The PACE universities in this project are located in Germany, Korea, Canada, Mexico, India, United States, China, Sweden and Brazil. At the beginning of the academic year, each university receives its assignment from Jensen, which is typically to design and build one of the racecar’s subsystems (such as front or rear suspension, outer shell, exhaust system, brake system, fuel system and so on). All the parts are eventually shipped to BYU where the car is assembled during the summer.
“This works because we build the car virtually in NX,” says Jensen. “That allows us to find interference problems before cutting metal or laying up composites.” The students use the advanced simulation functionality within NX to perform stress and kinematics analyses of their designs. They also use the NX data in other analysis programs such as Fluent (to evaluate the aerodynamics of the outer shell) and ADAMS (to predict how tires ride or how a suspension handles, for example).
While NX enables a virtual mockup of the car, the other critical aspect of the PACE project is the collaboration platform, Teamcenter. Because each team’s work must be integrated with that of many others to build the car, students must share and manage their NX models. They must also communicate with each other directly from time to time. This is where Teamcenter comes in. The PACE program relies on Teamcenter engineering process management functionality to manage all of the design and analysis data for the project, and uses Teamcenter community collaboration capabilities to facilitate communication.
“Teamcenter provides a central repository for information as well as a collaborative work environment where we can share component designs and discuss work in process in real-time via the internet,” Jensen says. “This way, schools don’t incur the costly expense of international telephone and travel. Without the Teamcenter PLM technology, a project of this scope would be cost-prohibitive in the academic sector.”
Using a centralized Teamcenter collaboration system to store ideas and information eliminates some of the challenges posed by the time differences between the various schools’ locations. Students access information when and where they need it. Teamcenter ease of use has been a welcome feature in that regard. “Teamcenter simplified the learning curve of a PLM system by offering a familiar Windows desktop environment,” Jensen notes.
In addition, Teamcenter facilitates information re-use, helping make the ambitious one-year timeframe possible. Jensen points out, “The project is set up so that students design and build a new Formula One car three years in a row. Teamcenter lets us capture lessons learned so that students can benefit from it. There’s less likelihood that a team will follow a dead-end, and they can move more quickly into a final design.”
Over the past two academic years (2006-2007 and 2007- 2008), PACE students have designed, analyzed and built two racecars. “GM was amazed at the quantity and quality of virtual design and analyses work done during the first two years of this three-year collaboration project, and they were impressed with how well the finished cars came together,” Jensen says.
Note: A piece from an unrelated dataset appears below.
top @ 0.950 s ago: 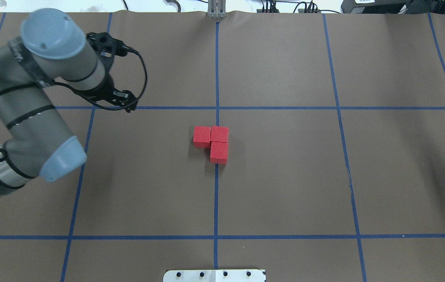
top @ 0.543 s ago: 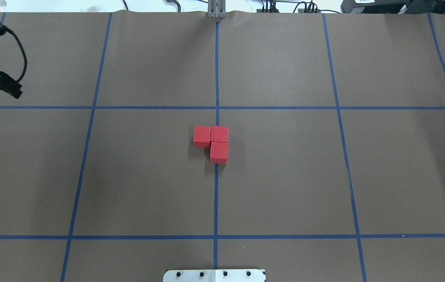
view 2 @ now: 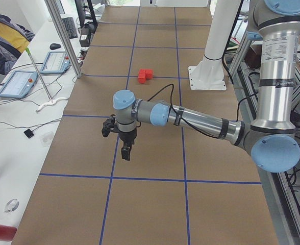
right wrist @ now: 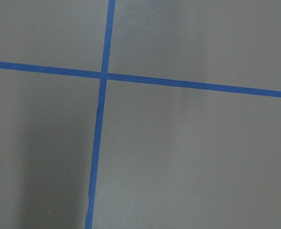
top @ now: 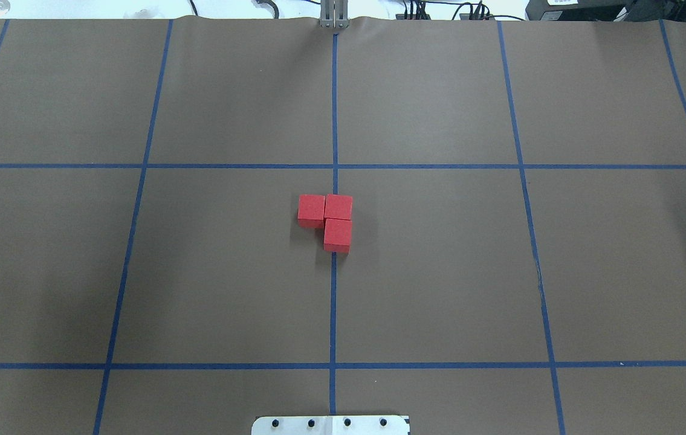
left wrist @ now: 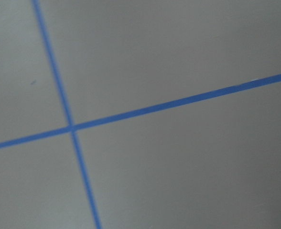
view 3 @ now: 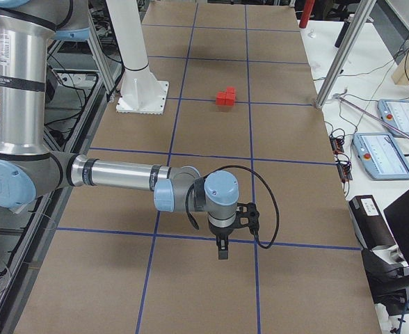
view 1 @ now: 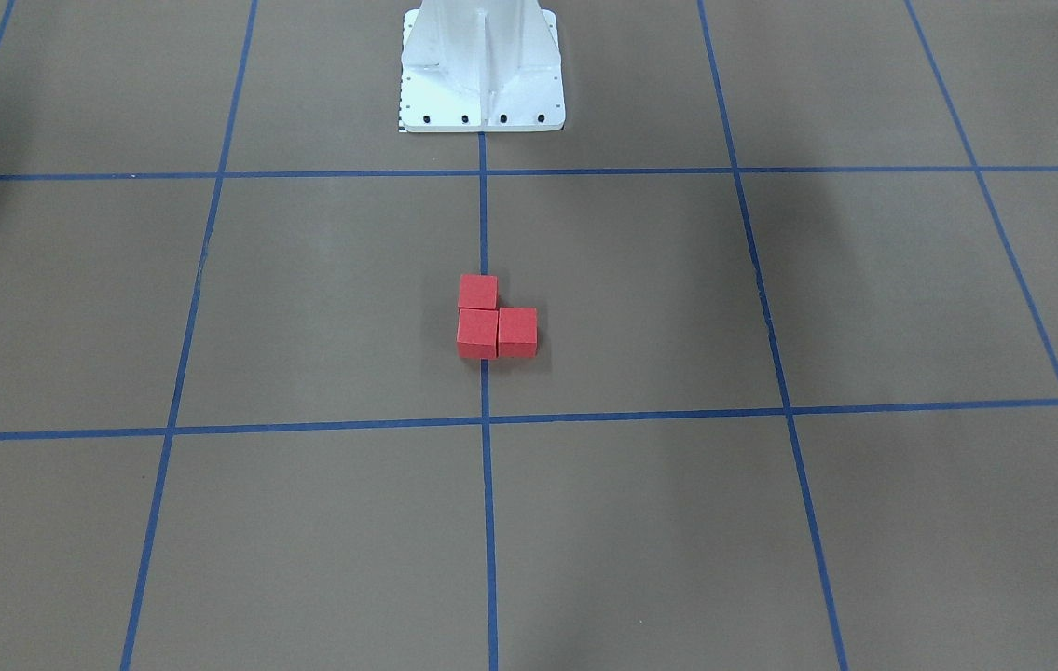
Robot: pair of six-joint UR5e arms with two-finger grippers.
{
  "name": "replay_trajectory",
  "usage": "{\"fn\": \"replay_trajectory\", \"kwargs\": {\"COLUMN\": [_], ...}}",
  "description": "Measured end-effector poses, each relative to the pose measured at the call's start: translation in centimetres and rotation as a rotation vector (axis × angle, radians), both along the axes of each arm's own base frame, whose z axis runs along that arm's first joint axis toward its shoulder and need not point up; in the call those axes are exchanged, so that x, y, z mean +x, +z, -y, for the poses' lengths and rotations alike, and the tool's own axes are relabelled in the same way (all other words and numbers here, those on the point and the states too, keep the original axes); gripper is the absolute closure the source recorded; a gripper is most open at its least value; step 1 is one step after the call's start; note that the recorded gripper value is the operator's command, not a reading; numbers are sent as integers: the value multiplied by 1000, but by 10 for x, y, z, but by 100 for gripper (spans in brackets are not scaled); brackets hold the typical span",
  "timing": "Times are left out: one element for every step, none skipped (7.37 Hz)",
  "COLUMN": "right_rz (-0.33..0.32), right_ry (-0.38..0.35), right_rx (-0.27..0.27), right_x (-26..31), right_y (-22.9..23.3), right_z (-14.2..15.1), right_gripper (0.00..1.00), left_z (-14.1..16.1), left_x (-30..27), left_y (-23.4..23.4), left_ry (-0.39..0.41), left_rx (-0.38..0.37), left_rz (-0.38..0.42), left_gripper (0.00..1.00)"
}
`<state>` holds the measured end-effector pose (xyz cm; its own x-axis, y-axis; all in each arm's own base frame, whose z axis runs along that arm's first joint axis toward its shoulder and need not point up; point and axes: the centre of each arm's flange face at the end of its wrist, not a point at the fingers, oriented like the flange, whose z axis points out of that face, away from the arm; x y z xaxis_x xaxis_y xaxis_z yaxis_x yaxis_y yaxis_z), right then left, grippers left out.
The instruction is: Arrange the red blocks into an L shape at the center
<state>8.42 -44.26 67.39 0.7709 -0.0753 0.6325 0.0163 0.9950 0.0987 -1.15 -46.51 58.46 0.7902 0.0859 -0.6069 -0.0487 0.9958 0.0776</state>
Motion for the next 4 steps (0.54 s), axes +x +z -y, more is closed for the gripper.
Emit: {"fn": "replay_trajectory", "kwargs": {"right_rz": [0,-2,-3,-1], "right_ry": [0,1,1,2], "right_rx": [2,3,4,3], "right_x": [0,0,0,0], "right_y": [-1,-1,-1,-1], "right_z": [0,0,1,2], "right_gripper": [0,0,0,0], "left_z": [-33,-50,-56,-58], "left_x": [-29,-48,-56,-58], "left_y": [22,32,41,49], "left_ry": [-14,-23,-25,-26], "left_rx": [14,33,29,13], "left_rz": [-86,-161,-193,-198], "left_gripper": [0,0,0,0]}}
This year’s racecar is being shipped to Korea for testing at the GM Daewoo facility. During the 2008-2009 academic year, PACE students will use the Teamcenter PLM suite of tools to refine and correct any problems identified by GM Daewoo that would prevent this racecar from qualifying for a November 2009 time trial. Teamcenter will be used to release the new or modified designs to particular PACE schools so their students can make the physical parts or modifications to existing parts for a scheduled reassembly of the final car in the spring/summer of 2009. “This project and its success is a tribute to Siemens’ PLM technologies,” Jensen says.